La procureure Laure Beccuau a évalué la récolte à environ 88 millions d’euros (143 millions de dollars canadiens), un chiffre « spectaculaire » qui ne parvient toujours pas à rendre compte du poids historique des œuvres. Elle a déclaré qu’il était peu probable que les voleurs réalisent quelque chose de proche de cette somme s’ils extrayaient des pierres ou fondaient les métaux – un sort qui, craignent les conservateurs, pulvériserait des siècles de signification en pierres précieuses anonymes pour le marché noir.
Beccuau a déclaré que des analyses d’experts étaient en cours ; quatre personnes ont été identifiées comme présentes sur les lieux et une centaine d’enquêteurs cartographient l’équipage et les éventuels complices.

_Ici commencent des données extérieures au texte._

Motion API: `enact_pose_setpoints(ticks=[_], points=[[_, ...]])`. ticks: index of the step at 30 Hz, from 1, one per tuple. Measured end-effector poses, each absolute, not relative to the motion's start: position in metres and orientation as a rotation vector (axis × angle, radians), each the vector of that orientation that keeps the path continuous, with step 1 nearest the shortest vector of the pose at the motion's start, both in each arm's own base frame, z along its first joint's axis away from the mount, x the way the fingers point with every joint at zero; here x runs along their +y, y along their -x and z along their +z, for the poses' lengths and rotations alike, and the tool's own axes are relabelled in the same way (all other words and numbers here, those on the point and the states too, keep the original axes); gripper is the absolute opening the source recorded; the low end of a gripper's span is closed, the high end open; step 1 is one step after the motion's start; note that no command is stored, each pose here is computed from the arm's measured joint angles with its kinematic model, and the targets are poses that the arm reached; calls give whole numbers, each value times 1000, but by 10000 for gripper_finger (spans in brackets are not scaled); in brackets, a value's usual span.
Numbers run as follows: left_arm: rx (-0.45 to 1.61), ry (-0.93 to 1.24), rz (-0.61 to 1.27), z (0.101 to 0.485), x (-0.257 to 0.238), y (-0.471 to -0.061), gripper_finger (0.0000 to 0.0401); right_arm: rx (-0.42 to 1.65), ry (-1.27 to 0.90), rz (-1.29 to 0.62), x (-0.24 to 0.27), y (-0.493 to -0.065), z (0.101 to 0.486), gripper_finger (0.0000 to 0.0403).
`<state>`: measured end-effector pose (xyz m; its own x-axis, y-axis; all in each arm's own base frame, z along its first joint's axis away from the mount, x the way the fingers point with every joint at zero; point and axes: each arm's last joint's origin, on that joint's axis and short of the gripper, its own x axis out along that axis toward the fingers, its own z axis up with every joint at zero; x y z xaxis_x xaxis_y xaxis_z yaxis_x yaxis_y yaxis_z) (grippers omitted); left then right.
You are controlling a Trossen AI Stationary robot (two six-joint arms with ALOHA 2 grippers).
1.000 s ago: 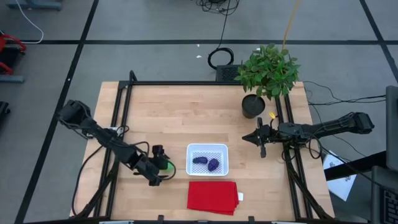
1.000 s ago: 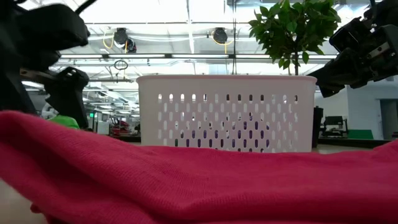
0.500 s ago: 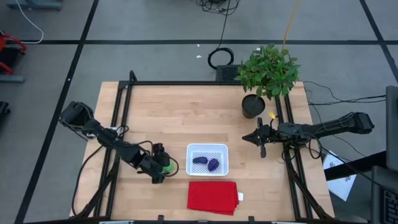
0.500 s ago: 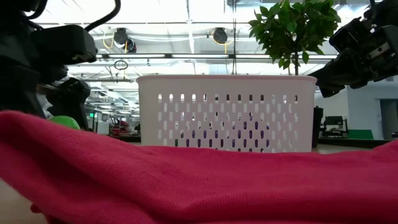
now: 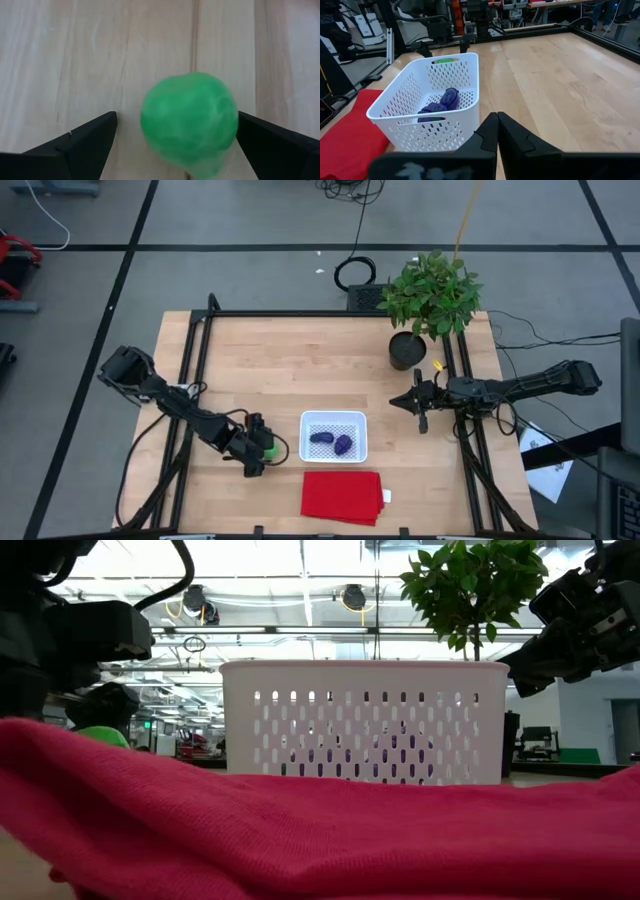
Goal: Pick and placing Produce into tupperware
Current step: Put the green chayote into the white basket
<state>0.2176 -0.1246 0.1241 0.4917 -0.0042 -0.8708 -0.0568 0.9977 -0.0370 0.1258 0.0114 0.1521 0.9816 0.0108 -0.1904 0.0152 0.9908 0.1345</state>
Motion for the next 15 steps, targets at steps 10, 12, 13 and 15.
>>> enact_pose_setpoints(ticks=[10,12,13,15], points=[[1055,63,30,124,-125,-218,363,192,-136,-2,11,-126,152,0],[1052,61,27,124,-125,-218,345,192,-136,-2,11,-126,152,0],[1048,55,20,124,-125,-219,335,192,-136,-2,11,-126,152,0],[1040,44,2,124,-126,-220,317,192,-136,-2,11,-126,152,0]])
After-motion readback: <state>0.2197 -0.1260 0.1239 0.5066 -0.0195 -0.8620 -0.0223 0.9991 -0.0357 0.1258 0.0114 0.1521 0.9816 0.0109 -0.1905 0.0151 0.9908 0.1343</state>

Le braquage a intensifié la surveillance de la sécurité du Louvre. La ministre de la Culture, Rachida Dati, a suscité des critiques mardi après avoir déclaré aux législateurs qu’il n’y avait eu aucune faille en matière de sécurité.
Tout cela intervient après que Macron a annoncé de nouvelles mesures en janvier pour le Louvre, avec un nouveau poste de commandement et une grille de caméras élargie, qui, selon le ministère de la Culture, sont en cours de déploiement.
La protection des travaux majeurs est hermétique. Le Mona Lisapar exemple, se trouve derrière une vitre pare-balles dans un boîtier climatisé.
En juin, un débrayage du personnel en raison de la surpopulation et du sous-effectif chronique a retardé l’ouverture. Les syndicats affirment que le tourisme de masse laisse trop peu de regards sur trop de salles et crée des points de pression là où se croisent les zones de construction, l’accès des marchandises et les flux de visiteurs.